An ill or injured bird (excluding a suspected head injury) needs supplemental heat to regain and help maintain their body temperature. *A 'COLD' BIRD SHOULD NEVER BE GIVEN FLUID OR FOOD, PERIOD!! *
Here's the link to the [url=http://www.pigeonangels.com/pigeon-rescue-suspect-injury-f6/basic-life-saving-steps-t5.htm]*Basic Life Saving Steps*[/URL]

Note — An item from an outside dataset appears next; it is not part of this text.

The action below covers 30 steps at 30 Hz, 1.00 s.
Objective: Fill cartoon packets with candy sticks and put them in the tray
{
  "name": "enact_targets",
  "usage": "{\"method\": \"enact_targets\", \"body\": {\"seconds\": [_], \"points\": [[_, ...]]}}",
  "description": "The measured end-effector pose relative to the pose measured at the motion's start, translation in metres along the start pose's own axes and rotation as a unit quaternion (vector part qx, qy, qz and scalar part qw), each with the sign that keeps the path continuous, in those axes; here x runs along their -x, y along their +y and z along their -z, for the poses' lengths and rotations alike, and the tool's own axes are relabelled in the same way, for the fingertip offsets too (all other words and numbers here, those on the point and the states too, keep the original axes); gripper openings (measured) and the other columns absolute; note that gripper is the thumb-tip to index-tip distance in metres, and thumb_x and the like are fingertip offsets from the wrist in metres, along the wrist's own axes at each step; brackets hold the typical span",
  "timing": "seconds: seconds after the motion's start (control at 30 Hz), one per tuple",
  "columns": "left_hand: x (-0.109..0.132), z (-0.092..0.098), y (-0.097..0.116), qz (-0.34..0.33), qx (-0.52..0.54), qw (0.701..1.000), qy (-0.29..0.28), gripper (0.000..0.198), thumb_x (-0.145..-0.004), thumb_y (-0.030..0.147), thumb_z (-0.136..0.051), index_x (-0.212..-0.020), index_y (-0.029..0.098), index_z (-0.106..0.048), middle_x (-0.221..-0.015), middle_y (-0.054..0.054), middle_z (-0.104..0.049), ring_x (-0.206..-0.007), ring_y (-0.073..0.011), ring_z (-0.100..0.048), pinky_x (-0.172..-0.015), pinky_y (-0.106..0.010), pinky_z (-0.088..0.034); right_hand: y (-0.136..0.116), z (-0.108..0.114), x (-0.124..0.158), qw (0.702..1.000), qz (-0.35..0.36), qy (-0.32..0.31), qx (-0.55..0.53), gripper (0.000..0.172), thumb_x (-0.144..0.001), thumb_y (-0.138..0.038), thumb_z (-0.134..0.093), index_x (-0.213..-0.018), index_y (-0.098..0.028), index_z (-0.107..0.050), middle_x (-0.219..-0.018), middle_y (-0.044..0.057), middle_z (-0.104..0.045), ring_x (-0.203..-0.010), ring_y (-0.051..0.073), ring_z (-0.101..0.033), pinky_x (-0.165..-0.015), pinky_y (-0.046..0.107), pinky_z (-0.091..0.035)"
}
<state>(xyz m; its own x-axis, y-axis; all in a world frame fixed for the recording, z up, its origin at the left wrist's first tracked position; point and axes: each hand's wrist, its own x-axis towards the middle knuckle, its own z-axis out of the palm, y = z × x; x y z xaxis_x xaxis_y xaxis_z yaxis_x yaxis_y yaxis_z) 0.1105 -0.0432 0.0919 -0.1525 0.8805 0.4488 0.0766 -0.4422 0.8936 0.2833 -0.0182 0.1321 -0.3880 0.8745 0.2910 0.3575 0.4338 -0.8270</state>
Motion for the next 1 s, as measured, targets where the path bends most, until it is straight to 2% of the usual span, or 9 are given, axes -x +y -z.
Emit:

With regard to seeking out a vet. 
If it's an option at all, you don't need to look for an avian vet specifically. 
A 'general' vet with knowledge of, and feeling comfortable with, treating pigeons would be my suggestion.

My best to you and your little patients.


----------



## pdpbison (Mar 15, 2005)

Unfortunately, these conditions, their complications, and the particular methods and procedures to deal with them, are typically unknown to even the most prestigious Avian Vets, let alone, anyone else, and, they will reliably flub it if appealed to for guidence or treatment...they not know the syndrome, they misdiagnose and omit crucial accompanying issues, etc.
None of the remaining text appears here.